La verdad es que no estaba seguro. Recordaba la imagen de mi abuelo, de Popi, de la mata de cabellos blancos y de su estruendosa risa, y de mi abuela, mi Noni, que le reñía suavemente. Pero tenía tres años cuando se los llevaron. ¿Me acordaba de ellos realmente o la vieja foto que todavía conservo ha cobrado vida? ¿Era un recuerdo de verdad o algo que había creado a partir de los relatos de mi madre?

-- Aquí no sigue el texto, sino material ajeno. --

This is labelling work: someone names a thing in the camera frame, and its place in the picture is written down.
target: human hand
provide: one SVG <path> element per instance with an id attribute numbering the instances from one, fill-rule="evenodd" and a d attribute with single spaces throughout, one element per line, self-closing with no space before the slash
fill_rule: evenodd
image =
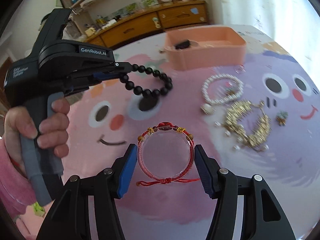
<path id="1" fill-rule="evenodd" d="M 59 99 L 52 103 L 52 109 L 56 114 L 41 122 L 39 126 L 41 135 L 37 142 L 42 149 L 54 148 L 53 153 L 62 158 L 69 153 L 66 130 L 69 125 L 67 114 L 70 104 L 65 98 Z M 29 139 L 34 139 L 38 135 L 33 120 L 23 106 L 11 108 L 7 112 L 4 120 L 4 143 L 10 158 L 19 165 L 21 172 L 26 176 L 21 155 L 20 133 Z"/>

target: sticker on drawer
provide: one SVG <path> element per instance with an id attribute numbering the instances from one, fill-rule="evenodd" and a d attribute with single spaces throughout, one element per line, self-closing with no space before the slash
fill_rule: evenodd
<path id="1" fill-rule="evenodd" d="M 199 10 L 198 10 L 198 8 L 196 8 L 196 7 L 190 9 L 190 11 L 191 11 L 193 14 L 199 14 Z"/>
<path id="2" fill-rule="evenodd" d="M 103 49 L 97 49 L 97 48 L 91 48 L 91 47 L 85 47 L 85 46 L 79 46 L 79 53 L 92 53 L 97 55 L 107 55 L 107 51 Z"/>

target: red smile
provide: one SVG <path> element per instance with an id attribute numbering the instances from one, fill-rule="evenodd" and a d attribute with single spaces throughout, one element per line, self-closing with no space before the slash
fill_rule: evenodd
<path id="1" fill-rule="evenodd" d="M 312 112 L 309 115 L 301 115 L 300 118 L 302 120 L 309 120 L 314 116 L 316 111 L 318 112 L 318 109 L 316 109 L 314 106 L 312 106 Z"/>

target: red braided bracelet
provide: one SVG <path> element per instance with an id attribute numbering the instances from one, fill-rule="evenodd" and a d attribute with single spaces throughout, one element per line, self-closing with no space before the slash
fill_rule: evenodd
<path id="1" fill-rule="evenodd" d="M 184 134 L 186 135 L 186 139 L 188 142 L 188 145 L 190 146 L 190 155 L 189 155 L 189 161 L 188 161 L 188 165 L 186 166 L 186 168 L 177 176 L 175 176 L 174 178 L 166 178 L 166 179 L 162 179 L 162 178 L 158 178 L 157 176 L 153 175 L 145 166 L 145 164 L 143 163 L 143 159 L 142 159 L 142 146 L 146 140 L 145 136 L 150 136 L 153 133 L 156 133 L 157 131 L 169 131 L 169 130 L 173 130 L 176 131 L 178 133 Z M 136 184 L 137 186 L 142 185 L 142 186 L 151 186 L 154 184 L 168 184 L 171 183 L 173 181 L 177 181 L 177 182 L 182 182 L 182 183 L 188 183 L 188 182 L 192 182 L 192 181 L 197 181 L 199 179 L 182 179 L 182 177 L 184 175 L 186 175 L 189 170 L 192 167 L 193 161 L 195 158 L 195 152 L 194 152 L 194 142 L 193 142 L 193 135 L 191 133 L 188 133 L 184 128 L 182 127 L 178 127 L 178 126 L 173 126 L 172 123 L 170 122 L 162 122 L 160 124 L 158 124 L 158 126 L 154 126 L 152 128 L 148 128 L 147 131 L 145 131 L 142 135 L 140 135 L 138 137 L 138 151 L 137 151 L 137 159 L 138 159 L 138 163 L 140 168 L 142 169 L 142 171 L 151 179 L 154 179 L 155 181 L 152 182 L 145 182 L 145 181 L 138 181 Z"/>

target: pink storage box
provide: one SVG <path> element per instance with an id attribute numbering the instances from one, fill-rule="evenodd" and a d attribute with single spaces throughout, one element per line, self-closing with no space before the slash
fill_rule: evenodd
<path id="1" fill-rule="evenodd" d="M 189 48 L 175 49 L 185 40 L 190 40 Z M 166 32 L 164 49 L 173 69 L 189 70 L 243 64 L 246 42 L 230 27 L 195 27 Z"/>

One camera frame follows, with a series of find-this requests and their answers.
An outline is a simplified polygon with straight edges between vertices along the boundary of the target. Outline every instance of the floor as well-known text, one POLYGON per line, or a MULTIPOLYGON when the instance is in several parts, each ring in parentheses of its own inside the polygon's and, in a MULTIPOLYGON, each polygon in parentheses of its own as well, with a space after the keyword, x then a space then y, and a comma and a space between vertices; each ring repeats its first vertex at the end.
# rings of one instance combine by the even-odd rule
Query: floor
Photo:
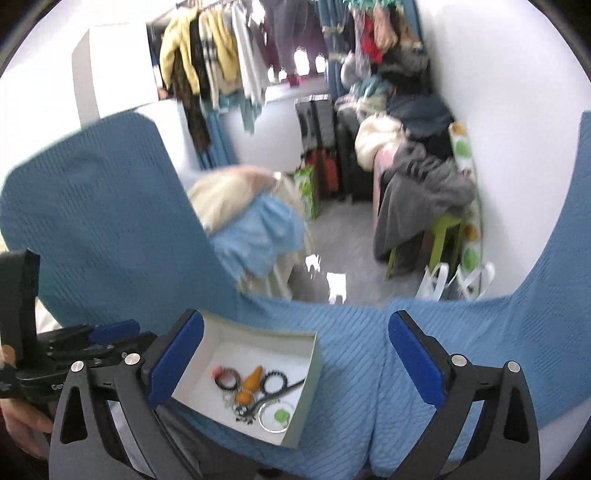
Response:
POLYGON ((374 259, 371 202, 323 202, 308 225, 316 256, 294 269, 294 300, 385 307, 393 297, 414 297, 421 268, 386 280, 386 263, 374 259))

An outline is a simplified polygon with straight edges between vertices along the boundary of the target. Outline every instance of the cardboard tray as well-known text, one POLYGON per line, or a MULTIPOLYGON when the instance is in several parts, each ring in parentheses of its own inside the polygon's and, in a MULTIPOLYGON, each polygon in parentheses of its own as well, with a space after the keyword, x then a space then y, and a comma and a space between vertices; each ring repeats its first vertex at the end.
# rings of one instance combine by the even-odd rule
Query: cardboard tray
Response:
MULTIPOLYGON (((196 412, 245 435, 273 445, 297 447, 322 370, 322 355, 316 334, 252 329, 208 312, 200 313, 204 321, 203 339, 173 397, 196 412), (270 433, 257 420, 250 425, 236 421, 232 409, 224 404, 222 390, 212 378, 212 371, 220 365, 234 368, 243 380, 258 365, 262 365, 265 371, 282 371, 290 385, 305 378, 302 387, 281 397, 282 401, 294 407, 287 430, 270 433)), ((271 385, 269 380, 269 390, 274 388, 275 384, 271 385)))

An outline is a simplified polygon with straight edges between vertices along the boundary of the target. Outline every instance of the black beaded bracelet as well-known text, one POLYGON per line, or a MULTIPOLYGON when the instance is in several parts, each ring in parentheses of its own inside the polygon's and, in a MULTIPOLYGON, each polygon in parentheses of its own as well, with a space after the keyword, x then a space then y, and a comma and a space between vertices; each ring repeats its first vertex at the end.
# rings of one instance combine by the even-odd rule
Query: black beaded bracelet
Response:
POLYGON ((279 370, 272 370, 262 378, 260 388, 261 388, 261 392, 264 396, 271 395, 273 393, 277 393, 278 391, 281 391, 284 388, 287 388, 287 375, 285 375, 285 373, 283 373, 283 372, 280 372, 279 370), (281 386, 281 388, 279 390, 274 391, 274 392, 268 392, 267 389, 265 388, 265 385, 267 384, 267 380, 269 380, 271 377, 279 377, 283 380, 283 385, 281 386))
POLYGON ((240 374, 234 370, 233 368, 224 368, 220 373, 218 373, 214 378, 216 385, 221 388, 224 392, 234 392, 240 388, 242 384, 242 379, 240 378, 240 374), (229 387, 222 383, 222 377, 225 375, 231 375, 234 377, 234 384, 230 385, 229 387))

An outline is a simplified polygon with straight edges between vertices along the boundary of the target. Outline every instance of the jewelry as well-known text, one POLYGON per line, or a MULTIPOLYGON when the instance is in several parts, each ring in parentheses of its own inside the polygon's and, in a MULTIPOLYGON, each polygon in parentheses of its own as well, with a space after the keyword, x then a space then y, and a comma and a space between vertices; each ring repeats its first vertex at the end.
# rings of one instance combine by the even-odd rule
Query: jewelry
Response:
POLYGON ((269 373, 267 373, 267 375, 265 375, 263 377, 263 379, 261 380, 261 392, 263 394, 264 397, 271 395, 273 393, 277 393, 280 392, 281 390, 284 390, 285 388, 287 388, 287 375, 285 375, 285 373, 280 372, 279 370, 272 370, 269 373), (283 380, 283 385, 281 386, 281 388, 279 390, 276 390, 274 392, 268 392, 267 389, 265 388, 265 385, 267 384, 267 381, 272 378, 272 377, 279 377, 283 380))
POLYGON ((218 388, 220 388, 224 392, 235 392, 240 388, 240 385, 242 385, 242 379, 240 378, 240 374, 233 368, 222 367, 221 370, 215 370, 213 373, 213 380, 215 381, 218 388), (232 385, 224 384, 222 382, 224 377, 233 377, 234 383, 232 385))

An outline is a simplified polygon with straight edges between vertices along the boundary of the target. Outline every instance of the hand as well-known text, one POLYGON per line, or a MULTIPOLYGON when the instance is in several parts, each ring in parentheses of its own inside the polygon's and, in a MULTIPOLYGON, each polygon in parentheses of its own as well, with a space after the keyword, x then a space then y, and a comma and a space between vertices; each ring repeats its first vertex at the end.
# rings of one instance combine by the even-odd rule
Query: hand
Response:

– Tus abuelos eran intelectuales, profesores de universidad. Tu abuelo era jefe del departamento de Historia. Tu madre era una gran matemática. Eso ya lo sabes, ¿no?

Asentí.

– Mi madre decía que aprendía más en las conversaciones durante la cena que en la escuela.

Sosh sonrió.

– Seguramente es cierto. Los académicos más destacados pedían consejo a tus abuelos. Pero evidentemente eso llamó la atención del gobierno. Les tacharon de radicales. Les consideraron peligrosos. ¿Te acuerdas de cuando los arrestaron?

– Recuerdo lo que pasó después -dije.

Cerró los ojos un segundo largo.

– ¿Lo que supuso para tu madre?

– Sí.

– Natasha nunca volvió a ser la misma. ¿Lo comprendes?

– Sí.

– Imagínate a tu padre. Lo había perdido casi todo: su profesión, su reputación, su licencia y a los padres de tu madre. De repente, con toda la mala intención, el gobierno le ofreció una salida. Una posibilidad de empezar de nuevo.

– Una vida en Estados Unidos.

– Sí.

– ¿Y sólo tenía que espiar?

Sosh hizo un gesto despectivo.

– ¿Es que no lo entiendes? Era un gran juego. ¿De qué podía enterarse un hombre como tu padre? Eso si lo hubiera intentado, cosa que no hizo. ¿Qué podía decirles?

– ¿Y mi madre?

– Para ellos Natasha sólo era una mujer. Al gobierno no le importaba nada. Fue un problema durante un tiempo. Como te he dicho, sus padres, tus abuelos, eran radicales para ellos. ¿Dices que te acuerdas de cuando se los llevaron?

– Creo que me acuerdo.

– Tus abuelos formaron un grupo para intentar sacar a la luz los abusos contra los derechos humanos. Estaban haciendo progresos hasta que un traidor los vendió. Los agentes llegaron de noche.

Se calló.

– ¿Qué? -dije.

– No es fácil hablar de esto. De lo que les sucedió.

Me encogí de hombros.

– Ahora ya no puedes hacerles daño.

No contestó.

– ¿Qué pasó, Sosh?

– Los mandaron a un gulag, un campo de trabajos forzados. Las condiciones eran espantosas. Tus abuelos ya no eran jóvenes. ¿Sabes cómo acabó?

– Murieron -dije.

Sosh sacudió la cabeza y se acercó a la ventana. Desde allí se disfrutaba de una hermosa vista del Hudson. Había dos enormes cruceros en el muelle. Si mirabas a la izquierda podías ver hasta la estatua de la Libertad. Manhattan es tan pequeño, trece kilómetros de punta a punta, y como en el caso de Sosh, siempre notas su fuerza.

– ¿Sosh?

Cuando volvió a hablar, su voz era suave.

– ¿Sabes cómo murieron?

– Tú lo has dicho, las condiciones allí eran espantosas. Mi abuelo sufría del corazón.